My mum still says that out of our family I was the one that showed the least amount of “promise” creatively. It wasn’t until my dad gave me a visual diary at age eleven that I displayed some kind of artistic ability. I filled the pages with quirky animal drawings, which lead to my first paid illustration gig with a local publisher a year later. During that summer of 1987 I illustrated 32 stickers – things like elephants riding bicycles, walruses smoking pipes, apples with bites out of their bottoms – stuff that only a twelve year old would find amusing. Each summer holiday throughout secondary school I illustrated a new set of stickers. They were quite popular and the publisher found overseas markets for them, so it was nice to know my work was getting out there. It also meant that I didn’t need to get one of those summer jobs as a spotty-faced supermarket trolley-boy [Ed – for all you non-Aussies out there, he means the guys that have to collect up the shopping carts in supermarket parking lots].

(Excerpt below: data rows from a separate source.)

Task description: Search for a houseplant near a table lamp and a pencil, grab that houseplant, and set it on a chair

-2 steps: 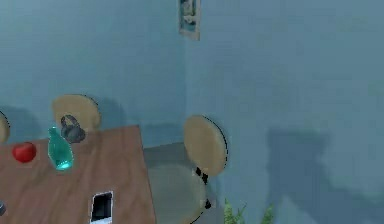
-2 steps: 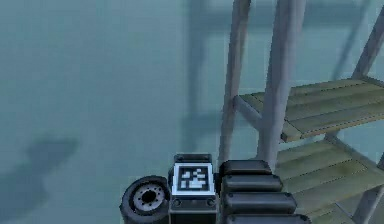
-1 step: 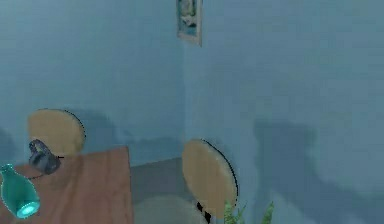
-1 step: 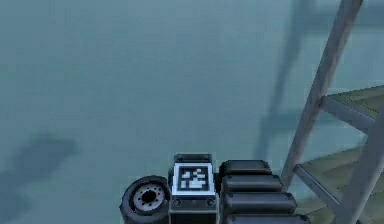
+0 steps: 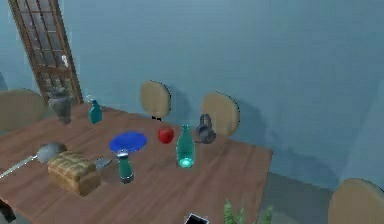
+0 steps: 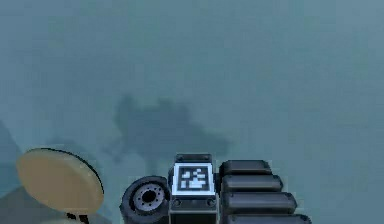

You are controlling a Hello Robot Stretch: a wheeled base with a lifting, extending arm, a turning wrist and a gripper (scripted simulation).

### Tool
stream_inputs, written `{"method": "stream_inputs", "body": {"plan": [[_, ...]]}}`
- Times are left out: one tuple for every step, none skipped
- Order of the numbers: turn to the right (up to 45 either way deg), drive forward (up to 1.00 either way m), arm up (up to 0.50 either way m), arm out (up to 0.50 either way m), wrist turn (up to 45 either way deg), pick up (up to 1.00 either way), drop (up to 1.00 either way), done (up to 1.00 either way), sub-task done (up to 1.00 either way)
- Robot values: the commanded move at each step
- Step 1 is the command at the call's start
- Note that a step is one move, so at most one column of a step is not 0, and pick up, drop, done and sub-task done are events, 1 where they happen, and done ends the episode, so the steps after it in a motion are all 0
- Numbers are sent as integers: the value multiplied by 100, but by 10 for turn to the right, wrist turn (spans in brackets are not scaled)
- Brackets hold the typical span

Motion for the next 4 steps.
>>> {"method": "stream_inputs", "body": {"plan": [[-450,0,0,0,0,0,0,0,0],[-210,0,0,0,0,0,0,0,0],[0,0,0,42,0,0,0,0,0],[0,0,0,0,450,0,0,0,0]]}}
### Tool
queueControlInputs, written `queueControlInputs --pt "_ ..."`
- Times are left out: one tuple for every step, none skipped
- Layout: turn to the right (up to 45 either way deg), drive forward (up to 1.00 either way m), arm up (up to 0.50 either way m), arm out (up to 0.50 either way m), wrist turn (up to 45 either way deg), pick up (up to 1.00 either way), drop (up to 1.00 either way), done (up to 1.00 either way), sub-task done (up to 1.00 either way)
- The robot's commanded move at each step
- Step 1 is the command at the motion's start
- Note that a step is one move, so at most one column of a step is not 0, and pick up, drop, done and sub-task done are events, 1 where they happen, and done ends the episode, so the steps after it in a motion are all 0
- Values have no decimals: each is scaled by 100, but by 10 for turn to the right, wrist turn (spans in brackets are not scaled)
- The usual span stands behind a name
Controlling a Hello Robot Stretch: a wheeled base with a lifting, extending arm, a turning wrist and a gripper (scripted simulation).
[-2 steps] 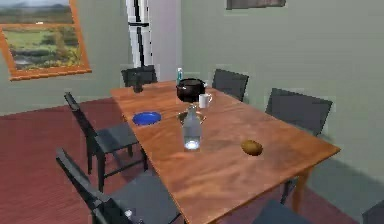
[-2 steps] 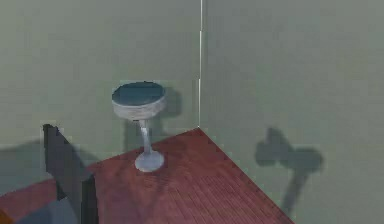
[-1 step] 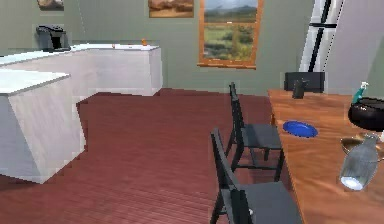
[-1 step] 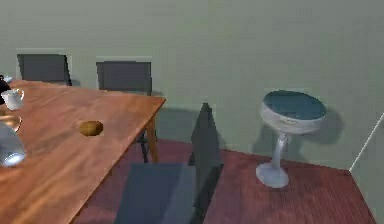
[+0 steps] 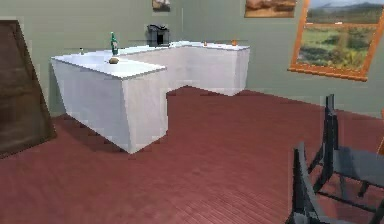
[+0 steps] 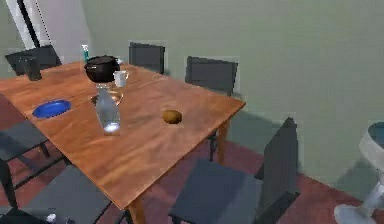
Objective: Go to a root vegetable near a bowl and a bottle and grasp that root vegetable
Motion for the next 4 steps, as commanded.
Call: queueControlInputs --pt "450 0 0 0 0 0 0 0 0" --pt "420 0 0 0 0 0 0 0 0" --pt "0 30 0 0 0 0 0 0 0" --pt "-450 0 0 0 0 0 0 0 0"
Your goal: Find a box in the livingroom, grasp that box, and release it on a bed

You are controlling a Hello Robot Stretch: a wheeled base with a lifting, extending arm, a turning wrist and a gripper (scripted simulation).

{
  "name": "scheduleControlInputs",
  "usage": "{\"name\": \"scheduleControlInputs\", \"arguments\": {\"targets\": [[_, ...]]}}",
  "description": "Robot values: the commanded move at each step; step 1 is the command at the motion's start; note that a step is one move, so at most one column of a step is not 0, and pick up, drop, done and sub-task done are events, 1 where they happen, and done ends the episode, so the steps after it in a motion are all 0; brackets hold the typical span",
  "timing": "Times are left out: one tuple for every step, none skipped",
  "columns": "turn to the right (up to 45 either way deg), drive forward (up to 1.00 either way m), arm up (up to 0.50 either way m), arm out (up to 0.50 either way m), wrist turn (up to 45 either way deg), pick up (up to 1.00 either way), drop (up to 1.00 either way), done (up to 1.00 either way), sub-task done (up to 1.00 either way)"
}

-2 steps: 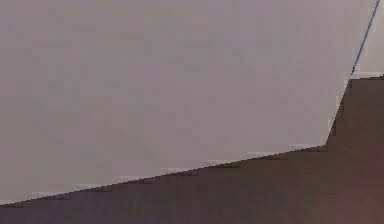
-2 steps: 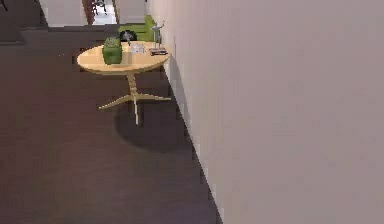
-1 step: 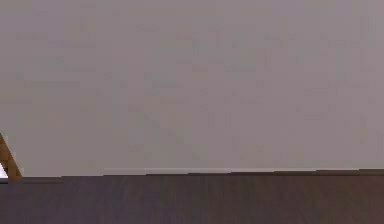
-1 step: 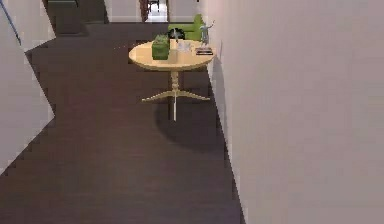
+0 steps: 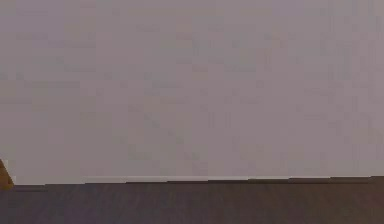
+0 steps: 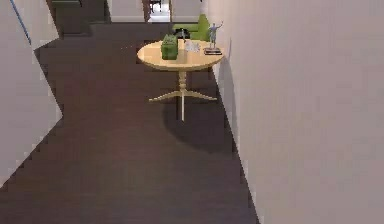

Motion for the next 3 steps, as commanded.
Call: {"name": "scheduleControlInputs", "arguments": {"targets": [[45.0,0.0,0.0,0.0,0.0,0.0,0.0,0.0,0.0],[39.0,0.0,0.0,0.0,0.0,0.0,0.0,0.0,0.0],[0.0,1.0,0.0,0.0,0.0,0.0,0.0,0.0,0.0]]}}
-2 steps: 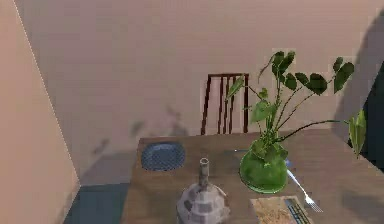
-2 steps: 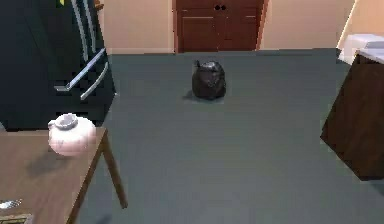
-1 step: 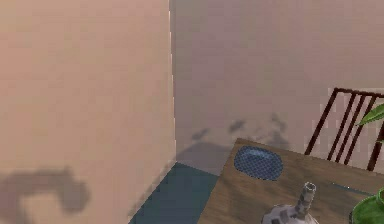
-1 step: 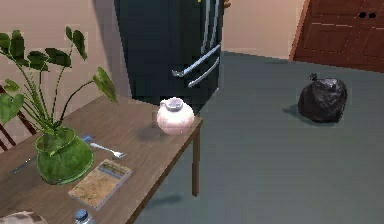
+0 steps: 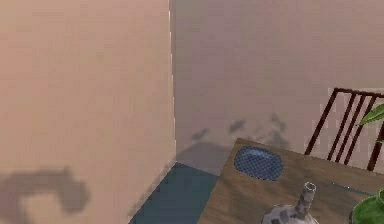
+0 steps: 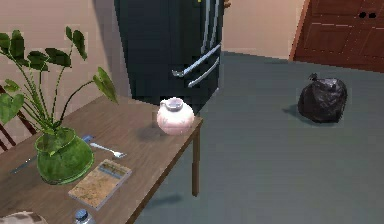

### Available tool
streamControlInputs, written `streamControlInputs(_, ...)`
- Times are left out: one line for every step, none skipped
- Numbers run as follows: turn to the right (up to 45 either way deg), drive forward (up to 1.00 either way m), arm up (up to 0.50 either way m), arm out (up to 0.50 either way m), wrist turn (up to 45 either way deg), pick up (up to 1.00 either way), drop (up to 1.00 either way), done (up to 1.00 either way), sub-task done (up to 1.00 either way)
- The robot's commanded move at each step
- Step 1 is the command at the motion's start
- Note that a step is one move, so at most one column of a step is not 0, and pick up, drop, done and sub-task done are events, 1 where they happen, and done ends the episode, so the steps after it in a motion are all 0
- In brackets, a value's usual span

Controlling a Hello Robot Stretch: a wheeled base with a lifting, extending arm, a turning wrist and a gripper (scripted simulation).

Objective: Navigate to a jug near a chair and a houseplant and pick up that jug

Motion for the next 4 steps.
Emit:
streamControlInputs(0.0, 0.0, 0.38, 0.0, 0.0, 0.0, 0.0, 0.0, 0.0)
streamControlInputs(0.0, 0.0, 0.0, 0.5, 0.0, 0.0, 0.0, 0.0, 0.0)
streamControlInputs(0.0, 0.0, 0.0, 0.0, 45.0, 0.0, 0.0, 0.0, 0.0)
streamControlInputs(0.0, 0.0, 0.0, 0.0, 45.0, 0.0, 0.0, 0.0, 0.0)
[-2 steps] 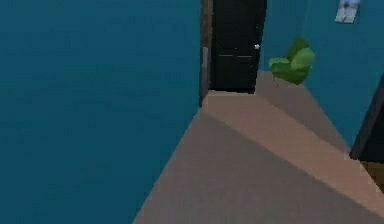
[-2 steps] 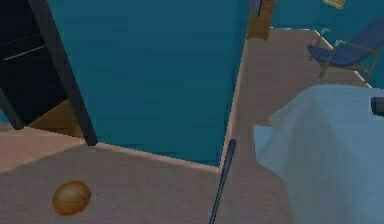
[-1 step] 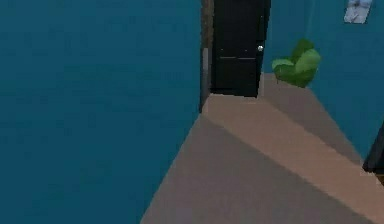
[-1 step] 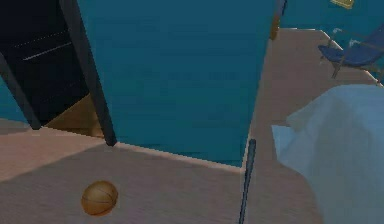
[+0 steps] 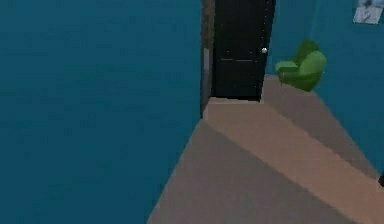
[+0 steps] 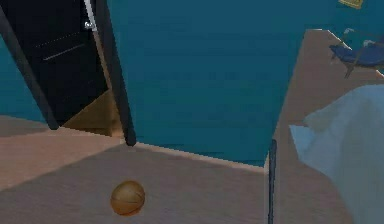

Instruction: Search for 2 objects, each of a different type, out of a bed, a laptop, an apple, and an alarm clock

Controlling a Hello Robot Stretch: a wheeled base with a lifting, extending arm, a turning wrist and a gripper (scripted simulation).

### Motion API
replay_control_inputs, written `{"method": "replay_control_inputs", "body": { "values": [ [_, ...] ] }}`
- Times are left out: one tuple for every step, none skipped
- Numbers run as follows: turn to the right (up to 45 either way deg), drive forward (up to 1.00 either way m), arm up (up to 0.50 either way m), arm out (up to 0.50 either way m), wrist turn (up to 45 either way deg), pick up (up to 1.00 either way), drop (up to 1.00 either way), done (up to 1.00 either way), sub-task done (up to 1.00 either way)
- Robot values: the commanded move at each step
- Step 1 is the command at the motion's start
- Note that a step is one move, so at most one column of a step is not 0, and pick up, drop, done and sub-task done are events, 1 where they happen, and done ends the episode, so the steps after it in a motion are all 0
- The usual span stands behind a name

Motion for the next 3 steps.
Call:
{"method": "replay_control_inputs", "body": {
  "values": [
    [15.0, 0.00, 0.00, 0.00, 0.0, 0.00, 0.00, 0.00, 0.00],
    [0.0, 1.00, 0.00, 0.00, 0.0, 0.00, 0.00, 0.00, 0.00],
    [0.0, 1.00, 0.00, 0.00, 0.0, 0.00, 0.00, 0.00, 0.00]
  ]
}}
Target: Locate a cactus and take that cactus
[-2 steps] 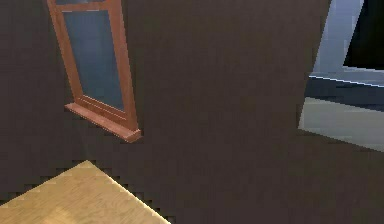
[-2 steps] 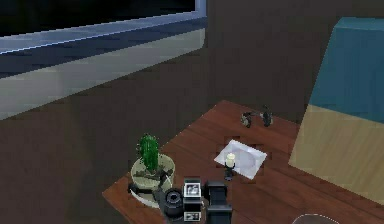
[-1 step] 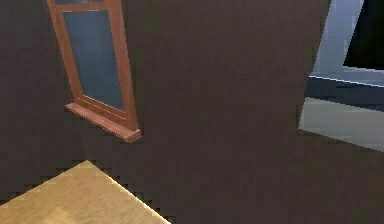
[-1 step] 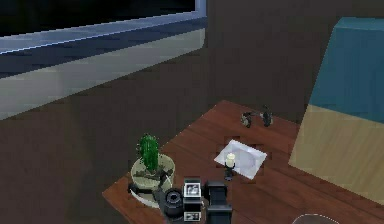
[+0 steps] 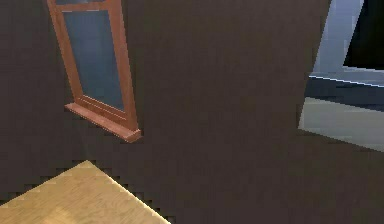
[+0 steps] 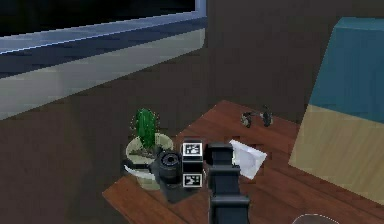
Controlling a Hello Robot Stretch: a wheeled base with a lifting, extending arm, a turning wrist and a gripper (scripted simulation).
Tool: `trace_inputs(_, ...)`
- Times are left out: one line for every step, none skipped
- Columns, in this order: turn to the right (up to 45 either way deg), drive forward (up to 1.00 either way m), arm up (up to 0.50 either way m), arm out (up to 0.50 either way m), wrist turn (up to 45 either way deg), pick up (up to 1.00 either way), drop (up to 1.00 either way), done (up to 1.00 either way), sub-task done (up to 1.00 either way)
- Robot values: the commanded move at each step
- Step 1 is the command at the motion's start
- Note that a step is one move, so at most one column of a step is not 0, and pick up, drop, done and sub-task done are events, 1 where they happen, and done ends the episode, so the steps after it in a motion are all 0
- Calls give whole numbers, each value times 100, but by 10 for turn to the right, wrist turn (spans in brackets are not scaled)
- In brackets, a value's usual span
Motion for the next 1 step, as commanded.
trace_inputs(0,0,0,0,0,0,0,100,0)
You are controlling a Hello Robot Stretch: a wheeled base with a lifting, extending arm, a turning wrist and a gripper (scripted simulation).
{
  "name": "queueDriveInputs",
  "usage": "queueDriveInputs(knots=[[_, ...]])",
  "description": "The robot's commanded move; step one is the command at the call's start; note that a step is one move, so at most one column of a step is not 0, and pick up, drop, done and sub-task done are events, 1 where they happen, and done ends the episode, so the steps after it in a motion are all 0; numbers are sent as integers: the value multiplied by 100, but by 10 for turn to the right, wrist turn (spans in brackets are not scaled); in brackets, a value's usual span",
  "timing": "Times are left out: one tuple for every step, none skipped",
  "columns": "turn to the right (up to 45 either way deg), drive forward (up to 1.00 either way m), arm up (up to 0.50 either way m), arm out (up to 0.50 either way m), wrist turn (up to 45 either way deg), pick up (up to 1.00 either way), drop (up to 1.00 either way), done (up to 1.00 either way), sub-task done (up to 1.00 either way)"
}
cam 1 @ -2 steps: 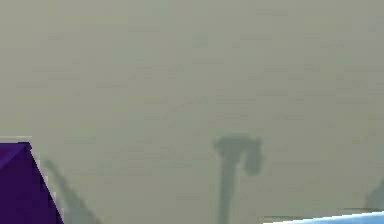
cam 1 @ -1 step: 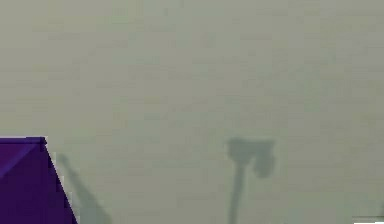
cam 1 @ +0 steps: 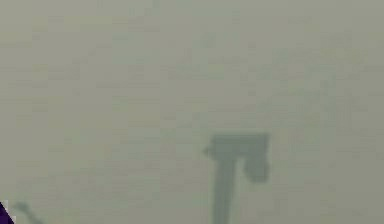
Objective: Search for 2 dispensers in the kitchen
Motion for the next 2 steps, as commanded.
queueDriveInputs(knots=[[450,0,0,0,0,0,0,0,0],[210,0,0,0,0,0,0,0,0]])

Did you go to art school to develop your skills?
I delayed going to university to study design. Study didn’t seem necessary to me as I was already working in the industry. I eventually saw the value and enrolled when I was 25. University widened my options considerably and gave me a new perspective on art and design. My career quickly took off in the direction of advertising soon after graduation.
I believe you’ve written two children’s books and that some of the art in your Redbubble store is based on characters from these books. Can you tell us a little about the books and that process? What comes first for you – the story, or an illustration/character you then want to write about?
Yes, my first book “I’ve an Uncle Ivan” was released in 2013 and my career has changed considerably since then. And now with a second book, “I Could Wear That Hat!,” on the shelves I’m starting to think that writing kids books is a good career move. I have loads of ideas, it’s just getting the stories into a manuscript that will blow the socks and sandals off the publishers that’s the challenge.
As far as process goes, the story comes first for me. The characters are then tailor-made to tell the story. The tone of the tale is what determines the style and look of the characters. Last comes the composition of the pages and structure of how best to let the story unfold. In the case of “I’ve an Uncle Ivan” the words simply introduce the characters. There is no story in the words at all. The story is all in the pictures, so it is quite different to read than most children’s picture books.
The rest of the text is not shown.